● **ACTIVITY**
Work through the listing below and give again exactly the lines from the one with "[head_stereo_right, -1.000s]" to the one with "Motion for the", both ends included. All other lines and all pictures stay out.
##########
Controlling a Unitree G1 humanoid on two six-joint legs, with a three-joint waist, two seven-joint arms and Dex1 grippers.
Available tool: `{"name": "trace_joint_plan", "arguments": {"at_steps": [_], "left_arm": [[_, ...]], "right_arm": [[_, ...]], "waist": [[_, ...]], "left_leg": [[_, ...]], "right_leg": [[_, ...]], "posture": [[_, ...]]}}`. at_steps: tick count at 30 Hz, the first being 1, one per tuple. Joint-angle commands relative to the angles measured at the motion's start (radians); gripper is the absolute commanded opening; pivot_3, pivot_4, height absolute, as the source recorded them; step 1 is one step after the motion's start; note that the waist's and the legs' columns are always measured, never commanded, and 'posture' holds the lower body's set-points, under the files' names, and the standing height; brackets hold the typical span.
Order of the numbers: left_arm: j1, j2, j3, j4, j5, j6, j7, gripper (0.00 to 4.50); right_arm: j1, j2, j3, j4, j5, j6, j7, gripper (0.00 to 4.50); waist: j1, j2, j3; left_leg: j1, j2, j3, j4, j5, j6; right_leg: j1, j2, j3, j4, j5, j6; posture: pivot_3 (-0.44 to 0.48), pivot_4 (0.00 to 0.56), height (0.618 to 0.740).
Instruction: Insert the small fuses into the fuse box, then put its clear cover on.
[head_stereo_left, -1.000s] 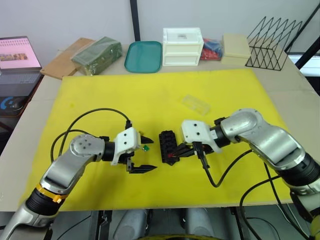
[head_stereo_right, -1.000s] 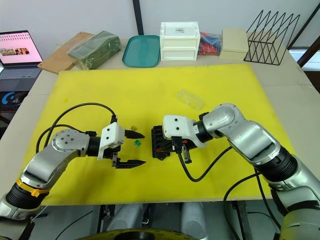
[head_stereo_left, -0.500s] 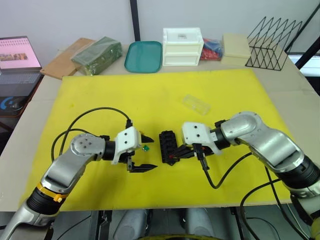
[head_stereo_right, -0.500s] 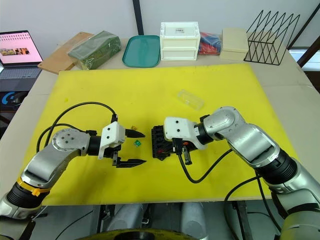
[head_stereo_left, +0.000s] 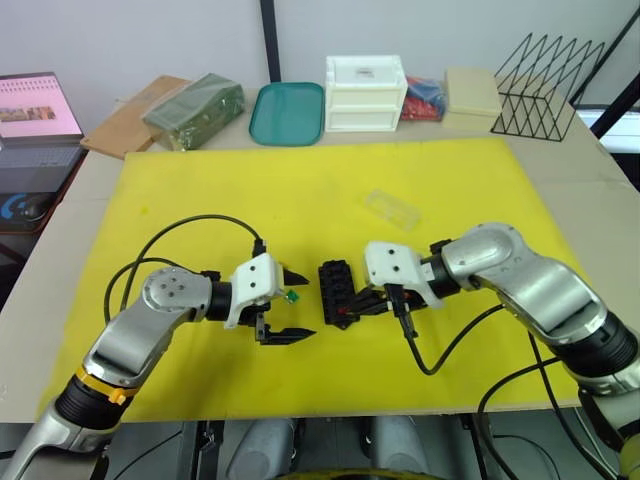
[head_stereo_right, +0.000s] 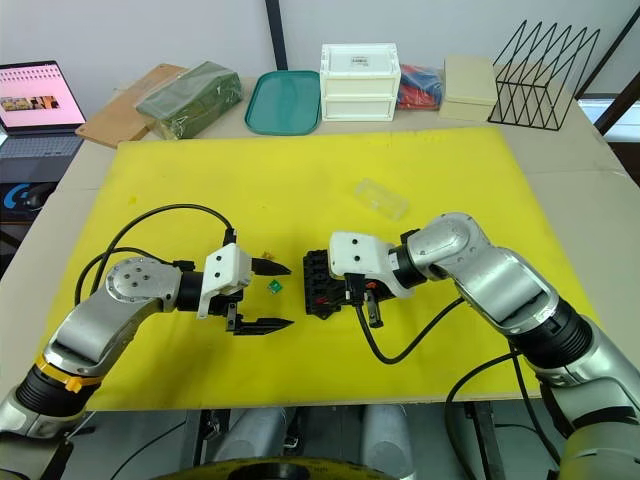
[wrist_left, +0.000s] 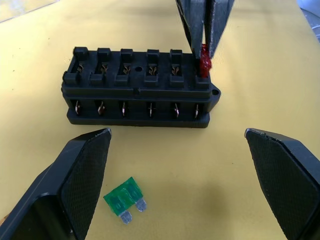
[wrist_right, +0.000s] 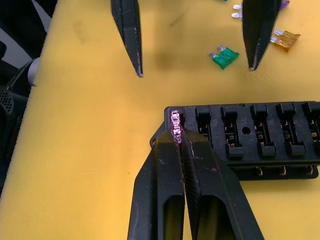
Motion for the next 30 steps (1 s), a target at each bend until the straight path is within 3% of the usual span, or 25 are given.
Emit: {"name": "trace_joint_plan", "arguments": {"at_steps": [1, 30], "left_arm": [[-0.009, -0.006, 0.000, -0.026, -0.006, -0.011, 0.002, 4.49], [-0.011, -0.007, 0.002, -0.030, -0.007, -0.007, 0.001, 4.49]], "right_arm": [[-0.025, 0.010, -0.038, -0.025, 0.015, 0.007, -0.004, 0.00], [0.032, -0.001, 0.007, -0.040, -0.016, -0.003, -0.035, 0.00]], "waist": [[0.000, 0.000, 0.000], [0.000, 0.000, 0.000]], "left_leg": [[0.000, 0.000, 0.000, 0.000, 0.000, 0.000], [0.000, 0.000, 0.000, 0.000, 0.000, 0.000]], "right_leg": [[0.000, 0.000, 0.000, 0.000, 0.000, 0.000], [0.000, 0.000, 0.000, 0.000, 0.000, 0.000]], "posture": [[0.000, 0.150, 0.740], [0.000, 0.150, 0.740]]}}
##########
● **SOLVED PROBLEM**
[head_stereo_right, -1.000s] 
[head_stereo_left, -0.500s] 
[head_stereo_right, -0.500s] 
[head_stereo_left, +0.000s] 
[head_stereo_right, +0.000s] 
[wrist_left, +0.000s] 
[wrist_right, +0.000s] 
Motion for the next 30 steps (1 s), a target at each bend until the straight path is within 3% of the usual span, or 25 are given.

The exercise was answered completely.